Après sa nomination le 15 mars, le nouveau Premier ministre malgache Mamitiana Jeannot Ruffin Rajaonarison a formé son gouvernement, annoncé dans la soirée du 25 mars. Il s’agit du deuxième exécutif mis en place depuis le lancement de la « refondation de la République » par le président Michaël Randrianirina, arrivé au pouvoir en octobre dernier.
Ancien officier de gendarmerie, le chef du gouvernement dirigeait depuis 2021 le Service de renseignement financier (Samifin).
Sa nomination intervient après la dissolution du précédent gouvernement le 9 mars et le limogeage de son prédécesseur Herintsalama Rajaonarivelo, dans un contexte d’exigence de « résultats rapides et précis » fixée par la présidence.
Un gouvernement de 30 ministres
Composé de 30 membres, le nouvel exécutif mêle continuité et rééquilibrage sécuritaire.
Dix-sept ministres de l’équipe précédente sont reconduits, dont ceux de la Justice, de l’Économie et des Finances ou encore des Postes et Télécommunications.

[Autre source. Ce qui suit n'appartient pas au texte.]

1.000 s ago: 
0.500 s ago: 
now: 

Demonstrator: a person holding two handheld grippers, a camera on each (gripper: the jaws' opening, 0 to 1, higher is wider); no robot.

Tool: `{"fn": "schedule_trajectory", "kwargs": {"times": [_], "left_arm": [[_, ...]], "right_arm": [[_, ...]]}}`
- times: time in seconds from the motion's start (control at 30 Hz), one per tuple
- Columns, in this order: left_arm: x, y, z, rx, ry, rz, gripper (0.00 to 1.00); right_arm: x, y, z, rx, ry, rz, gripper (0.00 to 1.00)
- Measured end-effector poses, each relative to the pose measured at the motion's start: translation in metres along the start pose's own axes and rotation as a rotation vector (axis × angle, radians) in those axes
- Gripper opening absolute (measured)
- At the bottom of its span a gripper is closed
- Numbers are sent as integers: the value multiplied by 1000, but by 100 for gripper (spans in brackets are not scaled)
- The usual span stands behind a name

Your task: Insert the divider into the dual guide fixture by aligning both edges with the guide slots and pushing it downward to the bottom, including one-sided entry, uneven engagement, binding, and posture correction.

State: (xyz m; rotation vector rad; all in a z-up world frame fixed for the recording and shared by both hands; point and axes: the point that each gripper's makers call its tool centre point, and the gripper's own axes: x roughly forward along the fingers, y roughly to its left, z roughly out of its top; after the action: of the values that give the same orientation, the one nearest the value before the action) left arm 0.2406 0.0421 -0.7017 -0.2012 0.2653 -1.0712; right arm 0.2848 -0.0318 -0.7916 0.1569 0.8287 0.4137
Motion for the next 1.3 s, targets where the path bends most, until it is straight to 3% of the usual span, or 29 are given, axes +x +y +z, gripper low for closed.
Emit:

Parallèlement, les postes régaliens liés à la sécurité ont été confiés à des profils issus de l’armée, de la police et de la gendarmerie, traduisant une priorité affichée sur les enjeux sécuritaires.
Le ministère des Affaires étrangères a été confié à Alice N’Diaye, succédant à Christine Razanamahasoa, ex-présidente de l’Assemblée nationale sous la présidence de Rajoelina.
Sur le plan institutionnel, la création d’un ministère de la « Refondation » marque la volonté d’engager une transformation structurelle de l’État.
Un détecteur de mensonge
Lors de la cérémonie de nomination, le président Michaël Randrianirina a insisté sur l’exigence d’exemplarité, avertissant que « l’échec et la corruption constituent des facteurs de démission obligatoire ».
Il a également annoncé l’obligation de déclaration de patrimoine pour les ministres et évoqué le recours à des « nouvelles technologies », dont un détecteur de mensonge, dans le processus de sélection.
« Si un cas de corruption est remonté, le ministre sera déchu immédiatement », a-t-il prévenu.